Foto: Ensembleszene © Jochen Klenk
Text:Eckehard Uhlig, am 21. November 2016
Klassischer geht’s nicht. Der Inbegriff des romantischen Märchenballetts, für das ihre ersten Choreographen Taglioni und Bournonville in den Dreißigern des 19.Jahrhunderts den ätherisch schwebenden Spitzentanz, die Handlungsteilung in einen bunten und einen weißen Akt sowie das wadenlange Tüll-Tutu kreiert hatten, erlebte nun auch am Staatstheater in Karlsruhe seine Premiere: „La Sylphide“, das Ballett, das zur Musik Herman Lovenskjolds in der behutsam erneuerten Fassung von Peter Schaufuss im Repertoire fast aller klassischen Tanzcompagnien zu finden ist. Für Karlsruhe kommt hinzu: Birgit Keil, die Ballettdirektorin in der badischen Residenzstadt, hat bei der deutschen Erstaufführung der Schaufuss-Produktion in Stuttgart mit glänzendem Erfolg die Titelrolle getanzt.
Der glänzende Erfolg stellte sich auch in Karlsruhe ein. Die Legende vom schottischen Bauernjungen James (Zhi Le Xu), der einem geträumten Glück, der zauberhaften Luftgeist-Sylphide (Harriet Mills) hinterherjagt und ihr verfällt, dabei aber sein wahres Glück, das liebreizende Mädchen Effie (Blythe Newman) an seinen Rivalen Gurn (Flavio Salamanka) verliert, ist schon an sich von märchenhaft poetischer Gestalt, zumal auch die Hexe Madge (Admill Kuyler) mit bösen Zaubertränken ihr Unwesen treibt und Sylphides Tod beschwört.
Im schottischen Landhaus des ersten Akts, dessen Interieur David Walker reich ausgestattet und ziemlich düster auf die Karlsruher Bühne gebracht hat, ereignen sich bei Hochzeitsvorbereitungen phantastische Merkwürdigkeiten und festliche Höhepunkte: Da steigt Sylphide, die eben noch hinreißend zart den träumenden James umtanzt und sich in seinem Großvatersessel unter einem Tuch versteckt, durch den großen Kaminschornstein in die Lüfte. Madge zelebriert mit krumm gebeugtem Körper ihren unnachahmlich schaukelnden und hinkenden, von einem Stock gestützten Hexen-Walk. Und dann der „Reel“, der großartig auf der Bühne ausgebreitete schottische Volkstanz mit allen Solisten und dem gesamten Ensemble. Männergruppen in jagdlichen Kilts und ländlich bunt gekleidete Mädchen wogen hin und her, bilden faszinierende Reigen und eine kaleidoskopartige Vielfalt von Tanzformationen aus – getoppt von Darbietungen mehrerer Kinderpaare und einer großartig tanzenden kleinen Solistin (der Karlsruher Ballettschule Lagunille&Reijerink): Da bricht im Publikum grenzenloser Jubel aus.

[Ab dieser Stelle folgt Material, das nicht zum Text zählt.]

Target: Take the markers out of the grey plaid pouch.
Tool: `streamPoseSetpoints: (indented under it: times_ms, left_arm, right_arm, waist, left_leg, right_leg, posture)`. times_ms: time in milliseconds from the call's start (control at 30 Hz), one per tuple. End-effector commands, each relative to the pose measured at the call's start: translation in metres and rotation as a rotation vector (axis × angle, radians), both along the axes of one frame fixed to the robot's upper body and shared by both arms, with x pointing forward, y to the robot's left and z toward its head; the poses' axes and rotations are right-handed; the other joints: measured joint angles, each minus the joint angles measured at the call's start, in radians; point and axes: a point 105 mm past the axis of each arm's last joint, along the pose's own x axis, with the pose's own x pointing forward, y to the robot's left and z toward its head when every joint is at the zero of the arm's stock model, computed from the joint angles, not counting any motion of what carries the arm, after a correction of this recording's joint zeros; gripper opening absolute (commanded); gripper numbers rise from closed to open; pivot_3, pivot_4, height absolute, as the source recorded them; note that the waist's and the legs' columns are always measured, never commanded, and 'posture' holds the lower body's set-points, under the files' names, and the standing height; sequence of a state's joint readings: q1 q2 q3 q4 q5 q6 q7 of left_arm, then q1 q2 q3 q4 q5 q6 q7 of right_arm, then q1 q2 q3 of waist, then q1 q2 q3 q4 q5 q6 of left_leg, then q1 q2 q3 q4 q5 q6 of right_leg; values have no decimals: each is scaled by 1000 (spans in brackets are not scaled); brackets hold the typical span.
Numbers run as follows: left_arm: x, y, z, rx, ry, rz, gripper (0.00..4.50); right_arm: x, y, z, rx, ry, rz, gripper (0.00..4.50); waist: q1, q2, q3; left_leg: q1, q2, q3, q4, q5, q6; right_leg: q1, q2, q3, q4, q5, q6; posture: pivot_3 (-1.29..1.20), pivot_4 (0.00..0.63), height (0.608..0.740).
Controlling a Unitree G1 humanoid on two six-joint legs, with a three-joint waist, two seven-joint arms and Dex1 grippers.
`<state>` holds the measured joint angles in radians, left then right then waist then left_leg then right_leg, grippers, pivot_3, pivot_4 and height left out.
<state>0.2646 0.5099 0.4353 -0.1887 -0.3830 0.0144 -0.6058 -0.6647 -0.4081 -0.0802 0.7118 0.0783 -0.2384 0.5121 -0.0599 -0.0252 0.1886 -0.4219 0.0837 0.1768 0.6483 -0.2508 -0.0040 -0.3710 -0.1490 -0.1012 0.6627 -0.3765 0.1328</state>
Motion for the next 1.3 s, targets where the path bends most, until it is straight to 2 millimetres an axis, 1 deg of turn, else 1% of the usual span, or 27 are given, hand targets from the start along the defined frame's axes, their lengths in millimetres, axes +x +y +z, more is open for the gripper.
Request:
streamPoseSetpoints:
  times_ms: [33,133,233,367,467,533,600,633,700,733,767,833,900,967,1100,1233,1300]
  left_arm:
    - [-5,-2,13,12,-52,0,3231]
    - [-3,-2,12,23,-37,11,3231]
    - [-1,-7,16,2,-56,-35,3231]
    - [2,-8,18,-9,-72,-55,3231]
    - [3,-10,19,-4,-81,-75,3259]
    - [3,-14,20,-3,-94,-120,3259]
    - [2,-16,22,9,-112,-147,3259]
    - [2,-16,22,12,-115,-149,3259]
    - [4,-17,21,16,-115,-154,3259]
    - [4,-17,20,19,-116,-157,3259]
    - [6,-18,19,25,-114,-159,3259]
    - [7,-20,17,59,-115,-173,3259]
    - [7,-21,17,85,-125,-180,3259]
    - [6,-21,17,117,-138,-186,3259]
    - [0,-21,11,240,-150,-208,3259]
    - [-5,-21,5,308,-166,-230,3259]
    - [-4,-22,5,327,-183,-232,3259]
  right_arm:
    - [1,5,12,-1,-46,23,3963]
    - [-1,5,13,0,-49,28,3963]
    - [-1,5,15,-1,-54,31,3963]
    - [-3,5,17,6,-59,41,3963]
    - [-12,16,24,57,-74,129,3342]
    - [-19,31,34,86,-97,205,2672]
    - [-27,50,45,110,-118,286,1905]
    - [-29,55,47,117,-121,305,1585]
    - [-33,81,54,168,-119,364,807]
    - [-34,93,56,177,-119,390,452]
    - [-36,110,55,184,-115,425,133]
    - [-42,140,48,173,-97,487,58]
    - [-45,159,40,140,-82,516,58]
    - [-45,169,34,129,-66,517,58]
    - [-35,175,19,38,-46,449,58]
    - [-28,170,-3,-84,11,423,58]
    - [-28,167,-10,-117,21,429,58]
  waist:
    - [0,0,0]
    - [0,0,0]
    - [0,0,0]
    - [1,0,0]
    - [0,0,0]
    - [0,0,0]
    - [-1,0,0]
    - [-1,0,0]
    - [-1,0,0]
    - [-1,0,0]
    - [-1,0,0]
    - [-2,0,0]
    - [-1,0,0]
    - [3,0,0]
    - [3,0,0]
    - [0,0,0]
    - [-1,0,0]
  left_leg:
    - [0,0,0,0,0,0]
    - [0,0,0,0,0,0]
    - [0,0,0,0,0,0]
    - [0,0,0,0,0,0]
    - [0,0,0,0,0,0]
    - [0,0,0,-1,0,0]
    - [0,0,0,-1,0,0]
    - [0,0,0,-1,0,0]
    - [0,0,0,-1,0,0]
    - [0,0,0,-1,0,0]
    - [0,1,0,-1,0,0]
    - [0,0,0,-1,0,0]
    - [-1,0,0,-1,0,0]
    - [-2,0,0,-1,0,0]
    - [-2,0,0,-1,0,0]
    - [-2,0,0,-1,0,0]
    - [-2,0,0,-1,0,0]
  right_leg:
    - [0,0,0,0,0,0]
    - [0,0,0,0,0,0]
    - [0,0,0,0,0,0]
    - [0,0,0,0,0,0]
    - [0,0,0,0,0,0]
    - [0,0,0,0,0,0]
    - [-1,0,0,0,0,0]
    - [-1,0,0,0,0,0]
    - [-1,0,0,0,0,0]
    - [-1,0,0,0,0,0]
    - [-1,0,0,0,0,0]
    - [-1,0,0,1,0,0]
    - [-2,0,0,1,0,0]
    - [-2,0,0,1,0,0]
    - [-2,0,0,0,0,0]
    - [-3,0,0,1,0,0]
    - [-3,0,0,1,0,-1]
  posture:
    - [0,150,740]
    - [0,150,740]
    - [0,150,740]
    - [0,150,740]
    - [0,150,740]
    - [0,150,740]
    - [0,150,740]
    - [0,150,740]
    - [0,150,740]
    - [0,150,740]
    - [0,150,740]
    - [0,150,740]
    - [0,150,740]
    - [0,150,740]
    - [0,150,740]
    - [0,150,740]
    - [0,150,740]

Im zweiten (weißen) Akt schlägt (nicht nur im Sinne der tragischen Handlung) die Stunde der Solisten. Admill Kuyler wächst im wilden pantomischen Tanzspiel am Hexenkessel über sich hinaus. Harriet Mills und ihre Sylphiden-Freundinnen sind in ihren zartgrünen Kleidchen eine Elfen-Schar, deren schwerelos fein ziselierte Tanzfigurationen nicht mehr von dieser Welt zu sein scheinen. Und Zhi Le Xus James ist in seiner solistischen Präsentation an geschmeidiger Eleganz und mit seinen geradezu widerstandslos vorgetragenen Schwebesprüngen kaum noch zu übertreffen.
Freilich, was da in Karlsruhe mit dieser preisgekrönten, von der Badischen Staatskapelle mit Steven Moore am Dirigentenpult musikalisch kongenial untermalten Choreographie gezeigt wird, ist auch musealer Abglanz einer historisch gewordenen Ära des Balletts.